__Exercise details__.
Wherever the listing holds a picture, leave it out, and copy the remainder exactly.

__Dataset content__.
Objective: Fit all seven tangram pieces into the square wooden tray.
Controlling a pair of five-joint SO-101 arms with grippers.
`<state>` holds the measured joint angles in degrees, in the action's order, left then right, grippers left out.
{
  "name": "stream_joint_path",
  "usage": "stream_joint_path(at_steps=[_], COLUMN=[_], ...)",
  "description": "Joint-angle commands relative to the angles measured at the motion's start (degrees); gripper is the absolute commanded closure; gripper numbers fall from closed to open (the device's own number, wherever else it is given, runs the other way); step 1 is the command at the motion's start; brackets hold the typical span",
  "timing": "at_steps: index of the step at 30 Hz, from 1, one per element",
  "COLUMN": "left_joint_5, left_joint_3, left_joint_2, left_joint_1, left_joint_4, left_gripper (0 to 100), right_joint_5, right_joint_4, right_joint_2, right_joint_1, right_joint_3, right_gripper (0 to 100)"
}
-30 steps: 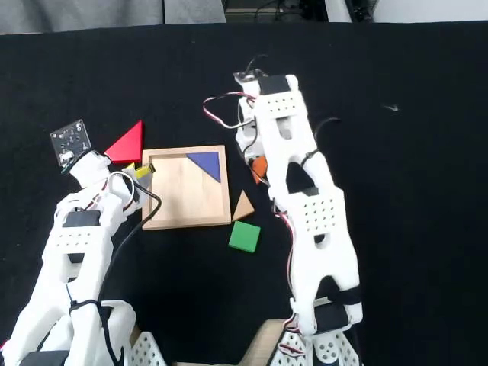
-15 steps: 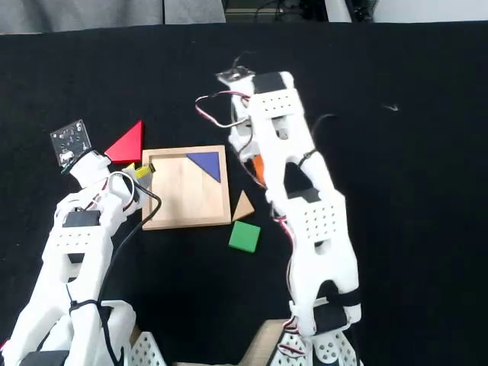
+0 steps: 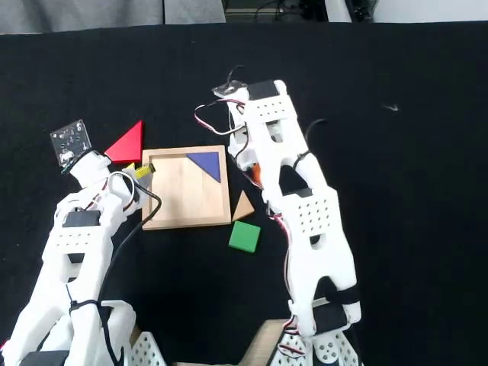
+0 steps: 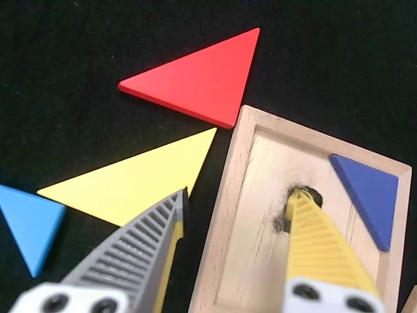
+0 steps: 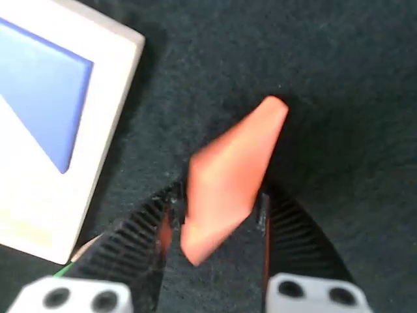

__Solution for this task__.
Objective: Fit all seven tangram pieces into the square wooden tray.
Controlling a pair of five-joint SO-101 arms with grippers.
`<state>` holds the measured joint angles in degrees, in the action's order, left then right, grippers left out.
{
  "name": "stream_joint_path",
  "usage": "stream_joint_path(at_steps=[_], COLUMN=[_], ...)",
  "description": "Joint-angle commands relative to the angles measured at the motion's start (degrees); gripper is the absolute commanded closure; gripper numbers fall from closed to open (the device's own number, wherever else it is given, runs the other way); step 1 is the command at the motion's start; brackets hold the typical span",
  "timing": "at_steps: index of the step at 30 Hz, from 1, one per element",
  "COLUMN": "left_joint_5, left_joint_3, left_joint_2, left_joint_1, left_joint_4, left_gripper (0 to 100), right_joint_5, right_joint_4, right_joint_2, right_joint_1, right_joint_3, right_gripper (0 to 100)"
}
-30 steps: 
-15 steps: 
+0 steps: 
+0 steps: 
+0 steps: 

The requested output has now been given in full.